L’aspect financier n’est pas le seul solutionné par l’économie collaborative. Outre les institutions séculaires et les grandes sociétés de production, un nouvel acteur est venu participer à la vie culturelle de l’Hexagone, les groupes de réflexion. À l’image de OuiShare, think tank sur l’économie collaborative dans le monde de l’entreprise, de nombreux collectifs sont venus souffler un vent d’innovation sur un secteur considéré comme « en retard » vis-à-vis du numérique. Créée en 2014, la plateforme Muséomix en est certainement l’exemple le plus concret et le plus aboutis. Lieu de rencontre de professionnels et d’étudiants du milieux culturel, cette organisation collaborative mène une réflexion approfondie sur ce que devrait être le musée 2.0. Les résultats des travaux menés durant l’année sont retranscrits au travers de leur événement annuel qui prend place dans tous les musées affiliés au projet. Un véritable moyen de découvrir ces établissements autrement puisqu’interaction et participation des visiteurs sont les maitre-mots de ces expositions éphémères. L’édition de 2015 s’est soldé par un succès retentissant puisque ce ne sont pas moins de 1000 participants qui ont vu leurs propositions appliquées dans 10 musées de 5 pays différents. Un succès du collaboratif donc, dont ce sont certainement inspiré les créateurs du site i like cinema. Autre plateforme collaborative, ce site permet aux internautes d’organiser soit-même des projections du film de  choix dans des salles de cinéma en France. Soumis à l’approbation du plus grand nombre, les séances retenant le plus de participants sont officiellement programmées dans le cinéma en question. On parle, dans ce cas, de cinéma à la demande.  

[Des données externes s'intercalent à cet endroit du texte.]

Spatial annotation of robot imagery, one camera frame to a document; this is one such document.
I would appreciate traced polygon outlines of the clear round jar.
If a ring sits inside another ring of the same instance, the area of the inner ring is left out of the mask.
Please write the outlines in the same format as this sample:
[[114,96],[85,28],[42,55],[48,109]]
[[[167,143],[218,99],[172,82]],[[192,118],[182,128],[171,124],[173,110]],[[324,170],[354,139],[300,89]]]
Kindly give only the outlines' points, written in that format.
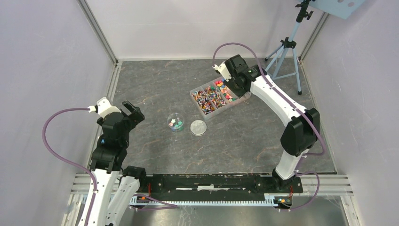
[[173,132],[184,129],[184,118],[180,113],[172,113],[167,118],[167,124]]

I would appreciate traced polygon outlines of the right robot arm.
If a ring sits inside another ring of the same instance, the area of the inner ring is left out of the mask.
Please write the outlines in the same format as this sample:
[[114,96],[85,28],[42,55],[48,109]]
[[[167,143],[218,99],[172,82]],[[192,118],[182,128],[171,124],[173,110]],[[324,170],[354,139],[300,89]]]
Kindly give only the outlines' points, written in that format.
[[220,65],[215,65],[224,78],[224,85],[241,97],[250,92],[261,99],[279,117],[285,129],[280,138],[283,153],[272,171],[272,187],[277,192],[286,191],[294,181],[300,159],[319,139],[319,112],[297,104],[279,88],[259,65],[248,66],[235,55]]

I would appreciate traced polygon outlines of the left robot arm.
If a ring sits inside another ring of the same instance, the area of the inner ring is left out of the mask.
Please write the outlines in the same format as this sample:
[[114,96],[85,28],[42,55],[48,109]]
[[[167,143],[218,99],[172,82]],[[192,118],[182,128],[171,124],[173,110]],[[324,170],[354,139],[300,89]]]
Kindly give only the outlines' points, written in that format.
[[92,192],[88,194],[80,226],[117,226],[135,192],[148,186],[144,168],[122,163],[129,147],[129,134],[145,119],[139,107],[124,101],[129,113],[114,106],[106,97],[91,107],[100,116],[97,123],[102,128],[96,148],[91,156],[89,173]]

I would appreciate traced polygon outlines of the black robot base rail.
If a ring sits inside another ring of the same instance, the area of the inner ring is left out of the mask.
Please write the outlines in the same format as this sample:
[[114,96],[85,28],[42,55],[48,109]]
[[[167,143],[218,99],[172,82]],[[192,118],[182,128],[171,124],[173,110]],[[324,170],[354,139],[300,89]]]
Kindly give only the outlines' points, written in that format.
[[171,201],[263,201],[265,194],[301,194],[299,177],[281,184],[271,174],[152,174],[141,181],[140,194]]

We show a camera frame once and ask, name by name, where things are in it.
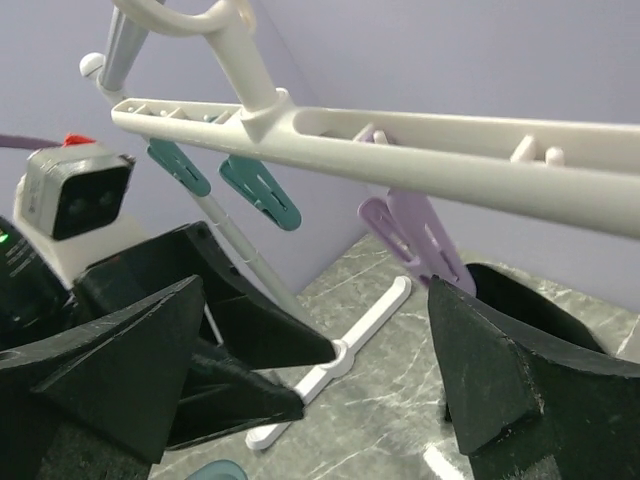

L’introduction du modèle collaboratif dans la culture n’en est qu’à ses balbutiements. Si de nombreuses solutions alternatives aux modes de consommation classiques de la culture sont apparus, peu de ces alternatives sont venus modifier massivement les comportements du consommateur, mis à part le crowdfunding. Néanmoins, de nombreux collectifs ce sont créés autour de cette réflexion et les bouleversements les plus importants, apportés par les nouvelles technologies et le modèle de l’économie collaborative sont encore à venir.